*** Opening Available data ***

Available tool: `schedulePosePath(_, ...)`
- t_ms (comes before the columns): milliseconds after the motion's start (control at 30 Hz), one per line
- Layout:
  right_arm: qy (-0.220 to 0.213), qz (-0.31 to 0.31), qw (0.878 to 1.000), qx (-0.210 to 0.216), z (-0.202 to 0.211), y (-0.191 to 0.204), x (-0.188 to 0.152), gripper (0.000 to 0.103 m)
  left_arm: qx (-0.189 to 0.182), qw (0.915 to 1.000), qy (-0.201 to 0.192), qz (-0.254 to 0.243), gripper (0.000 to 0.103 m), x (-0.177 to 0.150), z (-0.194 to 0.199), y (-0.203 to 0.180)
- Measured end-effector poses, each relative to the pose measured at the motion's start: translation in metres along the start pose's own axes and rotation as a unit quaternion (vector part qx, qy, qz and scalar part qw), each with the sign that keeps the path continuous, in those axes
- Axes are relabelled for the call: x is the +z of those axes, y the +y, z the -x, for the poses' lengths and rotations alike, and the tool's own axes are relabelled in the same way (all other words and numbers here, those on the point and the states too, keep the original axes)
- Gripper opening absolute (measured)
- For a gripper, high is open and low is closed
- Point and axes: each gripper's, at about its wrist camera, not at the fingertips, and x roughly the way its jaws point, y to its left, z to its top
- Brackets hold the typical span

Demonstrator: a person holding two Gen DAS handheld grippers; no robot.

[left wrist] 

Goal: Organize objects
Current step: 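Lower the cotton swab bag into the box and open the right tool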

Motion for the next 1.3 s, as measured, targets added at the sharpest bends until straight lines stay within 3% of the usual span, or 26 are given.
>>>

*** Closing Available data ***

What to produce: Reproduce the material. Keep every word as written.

Worked solution:
Available tool: `schedulePosePath(_, ...)`
- t_ms (comes before the columns): milliseconds after the motion's start (control at 30 Hz), one per line
- Layout:
  right_arm: qy (-0.220 to 0.213), qz (-0.31 to 0.31), qw (0.878 to 1.000), qx (-0.210 to 0.216), z (-0.202 to 0.211), y (-0.191 to 0.204), x (-0.188 to 0.152), gripper (0.000 to 0.103 m)
  left_arm: qx (-0.189 to 0.182), qw (0.915 to 1.000), qy (-0.201 to 0.192), qz (-0.254 to 0.243), gripper (0.000 to 0.103 m), x (-0.177 to 0.150), z (-0.194 to 0.199), y (-0.203 to 0.180)
- Measured end-effector poses, each relative to the pose measured at the motion's start: translation in metres along the start pose's own axes and rotation as a unit quaternion (vector part qx, qy, qz and scalar part qw), each with the sign that keeps the path continuous, in those axes
- Axes are relabelled for the call: x is the +z of those axes, y the +y, z the -x, for the poses' lengths and rotations alike, and the tool's own axes are relabelled in the same way (all other words and numbers here, those on the point and the states too, keep the original axes)
- Gripper opening absolute (measured)
- For a gripper, high is open and low is closed
- Point and axes: each gripper's, at about its wrist camera, not at the fingertips, and x roughly the way its jaws point, y to its left, z to its top
- Brackets hold the typical span

Demonstrator: a person holding two Gen DAS handheld grippers; no robot.

[left wrist] 

Goal: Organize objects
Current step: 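Lower the cotton swab bag into the box and open the right tool
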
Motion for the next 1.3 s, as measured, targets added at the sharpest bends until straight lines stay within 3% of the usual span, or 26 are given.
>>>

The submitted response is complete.